History of St Stephens House Oxford

History

St Stephen’s House was founded in 1876 by members of the Tractarian or Oxford Movement and has stood, ever since, in the catholic tradition of the Church of England.

The college’s principal founder was Edward King, then Regius Professor of Pastoral Theology in the University of Oxford, and later Bishop of Lincoln. King has been acclaimed as one of the outstandingly holy men of his age, and exercised considerable influence on the early life of the college.

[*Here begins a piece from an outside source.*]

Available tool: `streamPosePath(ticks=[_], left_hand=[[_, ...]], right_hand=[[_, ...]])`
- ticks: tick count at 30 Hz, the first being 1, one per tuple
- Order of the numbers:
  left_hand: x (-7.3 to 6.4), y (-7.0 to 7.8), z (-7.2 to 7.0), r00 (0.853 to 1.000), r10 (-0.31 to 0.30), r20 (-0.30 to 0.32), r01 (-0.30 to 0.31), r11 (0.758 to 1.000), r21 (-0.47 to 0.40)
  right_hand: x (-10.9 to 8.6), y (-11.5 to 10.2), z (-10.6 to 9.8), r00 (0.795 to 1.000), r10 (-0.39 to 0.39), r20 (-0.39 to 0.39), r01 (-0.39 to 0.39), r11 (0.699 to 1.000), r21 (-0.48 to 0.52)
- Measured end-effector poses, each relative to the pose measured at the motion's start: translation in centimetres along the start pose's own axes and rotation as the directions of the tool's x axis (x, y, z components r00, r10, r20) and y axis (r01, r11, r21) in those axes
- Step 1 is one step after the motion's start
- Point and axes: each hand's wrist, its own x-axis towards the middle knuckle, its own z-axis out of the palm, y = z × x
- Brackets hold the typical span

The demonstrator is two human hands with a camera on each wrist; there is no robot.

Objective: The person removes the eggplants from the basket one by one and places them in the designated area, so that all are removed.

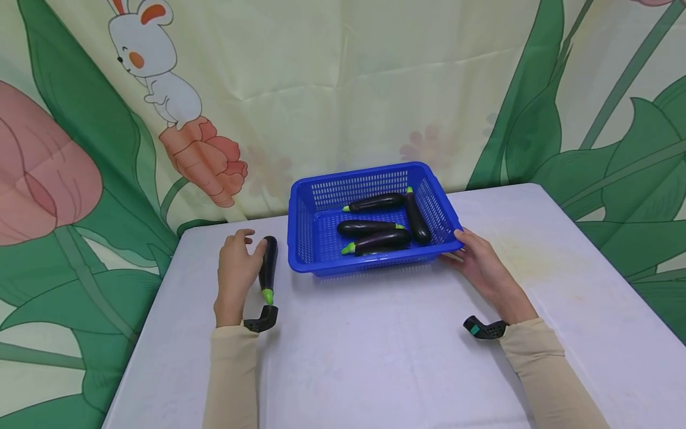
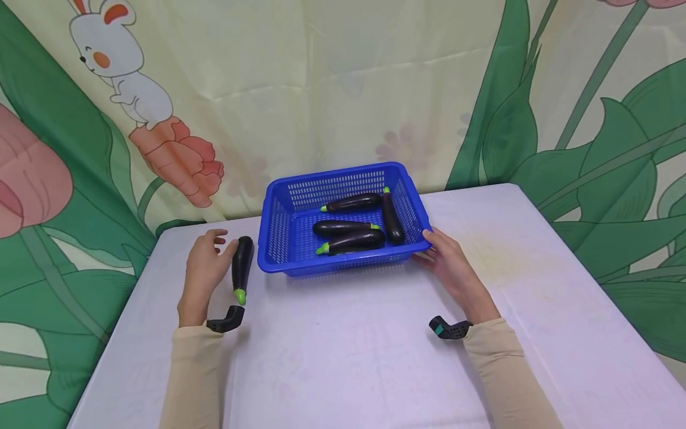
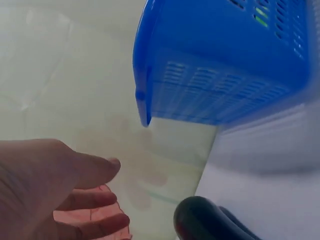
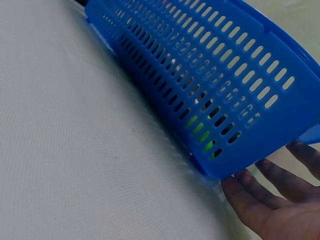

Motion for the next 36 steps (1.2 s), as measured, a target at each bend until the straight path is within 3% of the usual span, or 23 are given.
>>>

Associated with King were:

  • William Bright, Regius Professor of Ecclesiastical History and a great scholar;
  • Edward Talbot, Warden of Keble College and subsequently Bishop of Winchester;
  • Edwin Palmer, Professor of Latin and Archdeacon of Oxford;
  • Edward Woollcombe, a Fellow of Balliol College, Oxford, with a great interest in and support for the missionary movement;
  • John Wordsworth, Chaplain of Brasenose College; and,
  • Henry Scott Holland, then senior fellow at Christ Church and one of the leading figures in the development of the Christian social teaching of the time.

Initially, the college was situated near the centre of Oxford, where the New Bodleian Library now stands. From 1919, the House had a site in Norham Gardens, near to the University Parks.

In 1980, the college moved to its current site, the former monastery of the Society of St John the Evangelist (also known as the Cowley Fathers), founded by Richard Meux Benson. The college buildings were designed by the famous Victorian architect George Frederick Bodley, and include a magnificent neo-Gothic church. As well as serving its core purpose as the college church, the building has also become a thriving concert venue under the name of SJE Arts.

The House motto is ‘Video caelos apertos’ (‘I see the heavens opened’), St Stephen’s words from Acts 7:56.